Le conquiste di Cuba in salute ed in educazione, con mete elevate come la drastica diminuzione della mortalità infantile a meno di 6 per mille nati vivi e la frequenza scolastica del cento per cento della popolazione, lo meritano.
Va considerato che su queste basi, Cuba, con la presidenza di Fidel Castro sino al luglio del 2006, non ha mai smesso di progredire nel settore della salute, con un’industria biotecnologia al livello più alto dei paesi del Terzo Mondo e in quello dell’educazione con una popolazione di altissimo livello culturale.
Questi obiettivi sono stati realizzati soffrendo un illegale blocco imposto dagli Stati Uniti, che dura da 47 anni.
Chiama doppiamente l’attenzione il fatto che le conquiste di Cuba, ispirate dal suo leader storico, si condividono con altri popoli del mondo.
È il caso della Scuola Latinoamericana di Medicina, che ha appena compiuto dieci anni di vita, con più di 20.000 giovani di quasi cento paesi iscritti.
Con il metodo cubano “Io sì che posso”, hanno imparato a leggere e scrivere 4 milioni di persone, e con il programma oculistico “Operazione Miracolo”, sono state operate 1.6 milioni di persone: tutto questo sempre gratuitamente.
La maggioranza dei beneficiati sono di condizioni umili ed sono gli abitanti scartabili per il mondo ingiusto delle multinazionali e dei bancari.
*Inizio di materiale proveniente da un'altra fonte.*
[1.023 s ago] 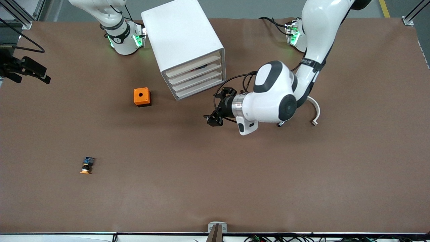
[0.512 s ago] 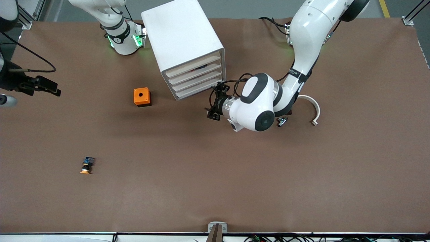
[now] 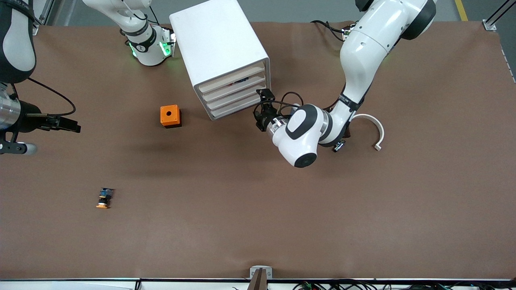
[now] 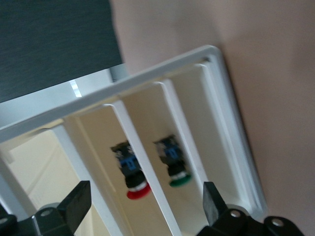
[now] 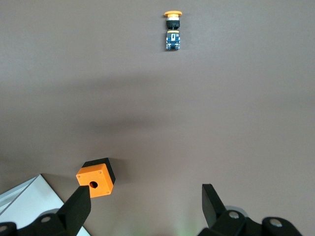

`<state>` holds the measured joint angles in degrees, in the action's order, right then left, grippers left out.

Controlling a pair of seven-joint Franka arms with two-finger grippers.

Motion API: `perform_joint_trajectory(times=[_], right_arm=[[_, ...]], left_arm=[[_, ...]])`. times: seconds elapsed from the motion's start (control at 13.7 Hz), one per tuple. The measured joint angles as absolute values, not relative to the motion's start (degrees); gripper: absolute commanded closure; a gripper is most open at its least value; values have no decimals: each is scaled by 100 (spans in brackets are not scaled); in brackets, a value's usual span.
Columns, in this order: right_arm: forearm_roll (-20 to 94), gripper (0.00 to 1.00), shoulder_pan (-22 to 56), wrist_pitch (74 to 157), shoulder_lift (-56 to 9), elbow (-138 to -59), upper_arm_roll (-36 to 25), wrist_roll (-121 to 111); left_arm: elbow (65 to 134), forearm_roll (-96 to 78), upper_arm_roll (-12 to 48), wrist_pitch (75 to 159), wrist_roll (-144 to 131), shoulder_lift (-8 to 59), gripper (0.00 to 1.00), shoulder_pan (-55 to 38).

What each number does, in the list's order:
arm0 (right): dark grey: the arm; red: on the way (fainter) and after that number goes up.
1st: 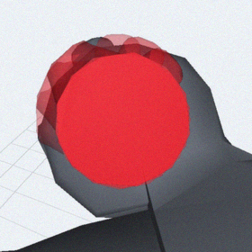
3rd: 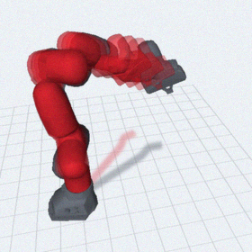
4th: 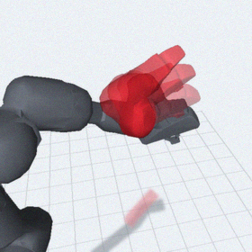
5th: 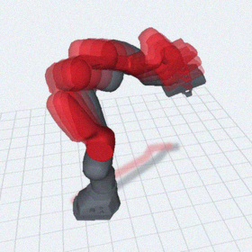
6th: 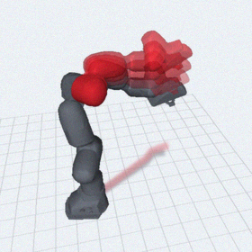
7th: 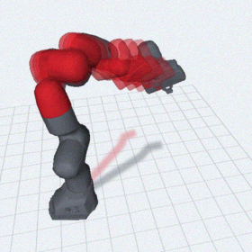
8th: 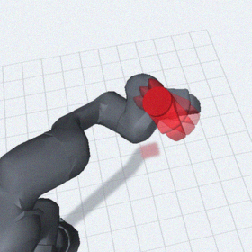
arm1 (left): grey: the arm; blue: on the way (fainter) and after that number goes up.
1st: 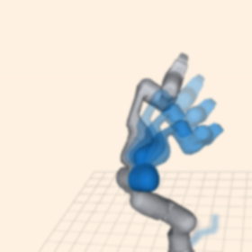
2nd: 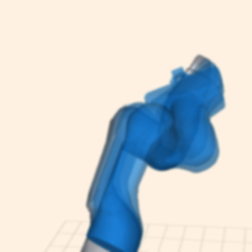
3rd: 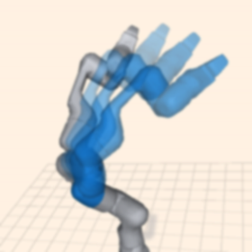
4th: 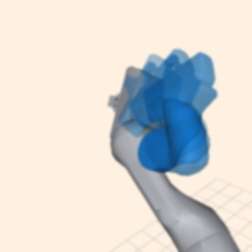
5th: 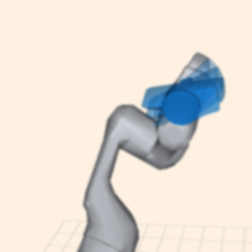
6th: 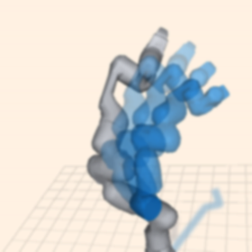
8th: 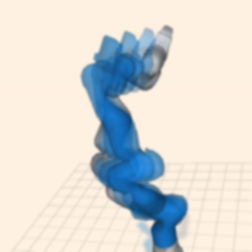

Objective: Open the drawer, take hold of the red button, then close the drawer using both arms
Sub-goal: 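Grasp the drawer edge with the left gripper while the right gripper approaches, then pull the drawer open with the left gripper while the right gripper reaches in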

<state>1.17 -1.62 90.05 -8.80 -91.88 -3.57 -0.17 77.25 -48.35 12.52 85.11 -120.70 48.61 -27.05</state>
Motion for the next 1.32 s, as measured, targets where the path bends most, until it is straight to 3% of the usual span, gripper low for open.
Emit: perform_joint_trajectory(times=[0.29,0.73,1.32], right_arm=[[133,0,-157,8953,-879,-9122,-329,-16],[148,0,-46,8910,-879,-9149,-279,449],[160,0,363,8878,-871,-9229,-263,1586]], left_arm=[[7721,-5330,1232,7927,-12731,5171,5,-2676],[7719,-5551,1229,7840,-13011,5498,42,-2651],[7765,-5693,1250,7635,-13058,5691,45,-2717]])
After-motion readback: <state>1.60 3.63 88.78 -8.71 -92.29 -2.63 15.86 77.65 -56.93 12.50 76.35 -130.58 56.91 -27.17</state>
Mentre altri governanti, che hanno ricevuto il Premio Nobel per la Pace, si dedicano ad esportare marins e a gettare missili e bombe su popoli devastati e nello stesso tempo a saccheggiare le loro risorse naturali ed umane.
Fidele Castro ha dato un contributo ad un mondo di pace, formando medici ed eserciti di camici bianchi, maestri, educatori sportivi ed artisti.
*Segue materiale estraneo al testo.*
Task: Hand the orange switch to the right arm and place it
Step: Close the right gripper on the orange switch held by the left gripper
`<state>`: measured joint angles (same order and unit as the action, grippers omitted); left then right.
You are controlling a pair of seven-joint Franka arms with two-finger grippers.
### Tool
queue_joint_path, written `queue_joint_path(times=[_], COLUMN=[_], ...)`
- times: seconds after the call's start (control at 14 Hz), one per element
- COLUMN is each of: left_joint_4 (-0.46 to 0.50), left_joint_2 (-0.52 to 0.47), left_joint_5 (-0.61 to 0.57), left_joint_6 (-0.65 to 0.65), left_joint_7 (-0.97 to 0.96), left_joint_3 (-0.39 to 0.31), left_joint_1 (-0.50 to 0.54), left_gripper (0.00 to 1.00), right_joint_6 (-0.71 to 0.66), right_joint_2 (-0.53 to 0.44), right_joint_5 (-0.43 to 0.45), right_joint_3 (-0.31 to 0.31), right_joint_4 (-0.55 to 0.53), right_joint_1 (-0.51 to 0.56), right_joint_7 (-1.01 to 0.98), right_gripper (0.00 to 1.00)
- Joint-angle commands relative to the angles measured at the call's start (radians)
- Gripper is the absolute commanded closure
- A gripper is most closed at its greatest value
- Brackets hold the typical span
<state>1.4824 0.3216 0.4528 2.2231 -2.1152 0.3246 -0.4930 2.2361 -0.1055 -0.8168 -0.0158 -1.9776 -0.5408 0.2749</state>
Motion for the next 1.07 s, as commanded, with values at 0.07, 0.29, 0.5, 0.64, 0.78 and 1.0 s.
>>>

I tentativi imperialisti per svuotare il mondo e gettarlo nell’abisso della più profonda delle sue crisi, fa ricordare che Fidel Castro aveva avvisato già nel 1983, parlando contro il fenomeno del debito estero impagabile, immorale e fraudolento.
Milioni di posti di lavoro e milioni di vite umane si sono perse dall’inizio della crisi del debito estero, per non seguire le proposte realiste e giuste dell’allora Presidente di Cuba.
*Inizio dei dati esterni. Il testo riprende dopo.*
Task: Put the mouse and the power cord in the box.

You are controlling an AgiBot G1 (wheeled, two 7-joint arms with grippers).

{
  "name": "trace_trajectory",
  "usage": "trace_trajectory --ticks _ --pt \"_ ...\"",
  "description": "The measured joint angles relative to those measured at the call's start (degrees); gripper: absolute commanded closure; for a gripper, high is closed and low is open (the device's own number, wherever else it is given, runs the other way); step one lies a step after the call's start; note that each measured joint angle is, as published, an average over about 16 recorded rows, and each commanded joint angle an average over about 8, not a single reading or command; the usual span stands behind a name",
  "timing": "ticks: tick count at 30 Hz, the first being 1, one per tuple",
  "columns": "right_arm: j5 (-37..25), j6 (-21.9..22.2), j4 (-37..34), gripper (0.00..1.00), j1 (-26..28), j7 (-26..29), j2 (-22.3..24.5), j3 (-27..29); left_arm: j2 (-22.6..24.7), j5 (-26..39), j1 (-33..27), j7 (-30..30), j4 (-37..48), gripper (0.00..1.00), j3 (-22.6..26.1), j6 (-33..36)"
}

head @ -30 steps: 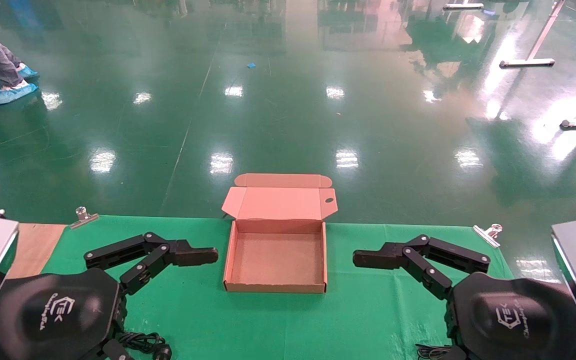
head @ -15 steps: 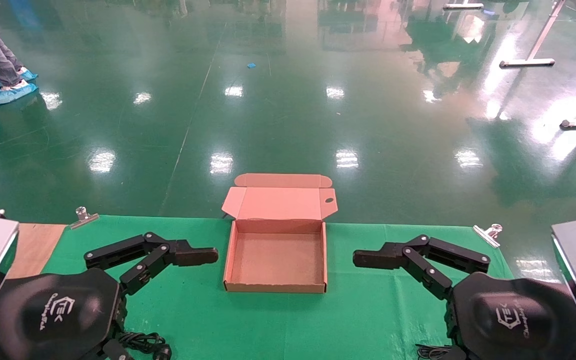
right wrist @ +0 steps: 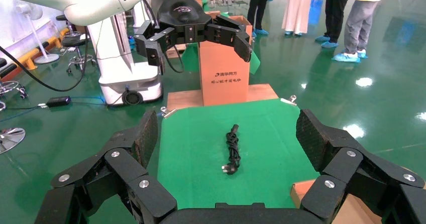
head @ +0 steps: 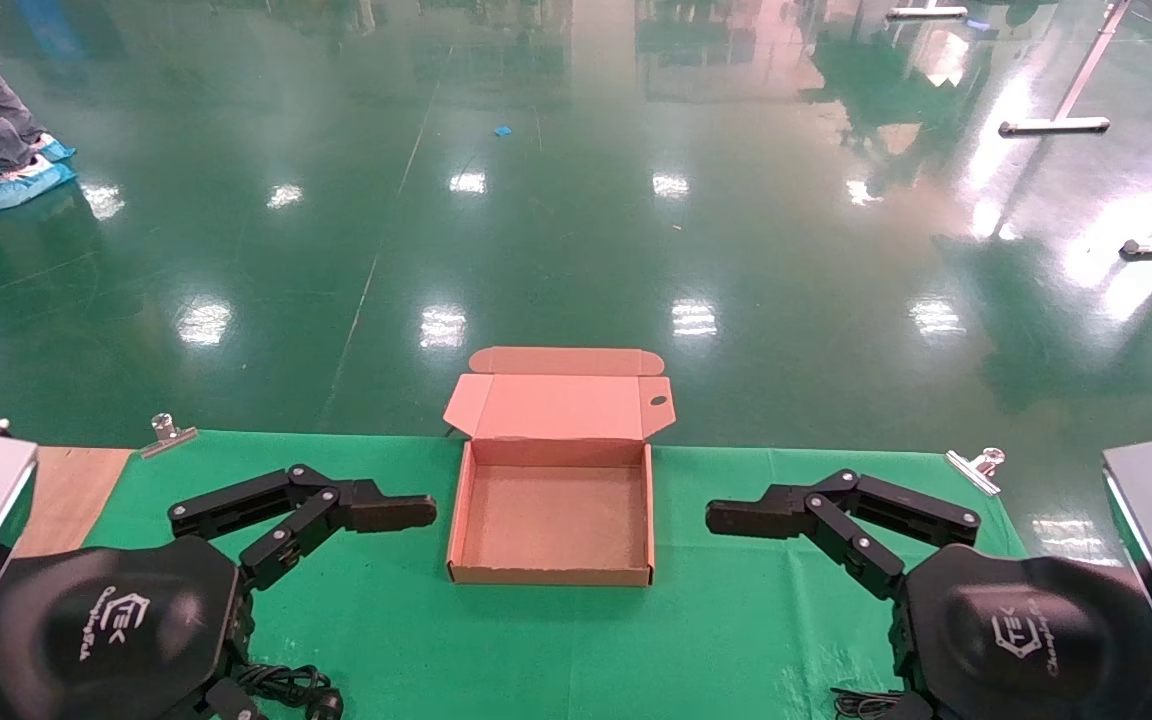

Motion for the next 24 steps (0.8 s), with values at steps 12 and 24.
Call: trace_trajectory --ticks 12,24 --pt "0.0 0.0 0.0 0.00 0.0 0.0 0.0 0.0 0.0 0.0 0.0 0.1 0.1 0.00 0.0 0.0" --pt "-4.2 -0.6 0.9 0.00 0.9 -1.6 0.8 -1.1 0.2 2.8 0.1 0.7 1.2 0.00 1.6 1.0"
Nel 2007 Fidel aveva allarmato sui piani nordamericani di fabbricare combustibili con il granturco e gli alimenti, un piano auspicato dalle lobby delle grande imprese automotrici, che sta facendo aumentare la legione degli affamati e rende più alti i prezzi degli alimenti.
Adesso sono 1020 milioni gli affamati, invece degli 840 milioni di quel momento.
Fidel Castro ha allarmato a favore dell’attenzione per l’ambiente, e contro lo stile capitalista alienante di produzione e consumo, e sul riscaldamento globale che si sta producendo, con il cambio climatico.
Già in EcoRío del ’92, 17 anni fa, il leader cubano chiamò a difendere il medio ambiente e criticò i governi ed i monopoli internazionali che antepongono i loro affari ed il lucro smisurato, al punto d’inquinare i fiumi, terminare le risorse non rinnovabili, desertificare le terre, riscaldare il pianeta e porre in pericolo la sopravvivenza della specie umana.
Per tutti questi meriti e per molto di più propiziamo la candidatura di Fidel Castro al Premio Nobel per la Pace del 2010.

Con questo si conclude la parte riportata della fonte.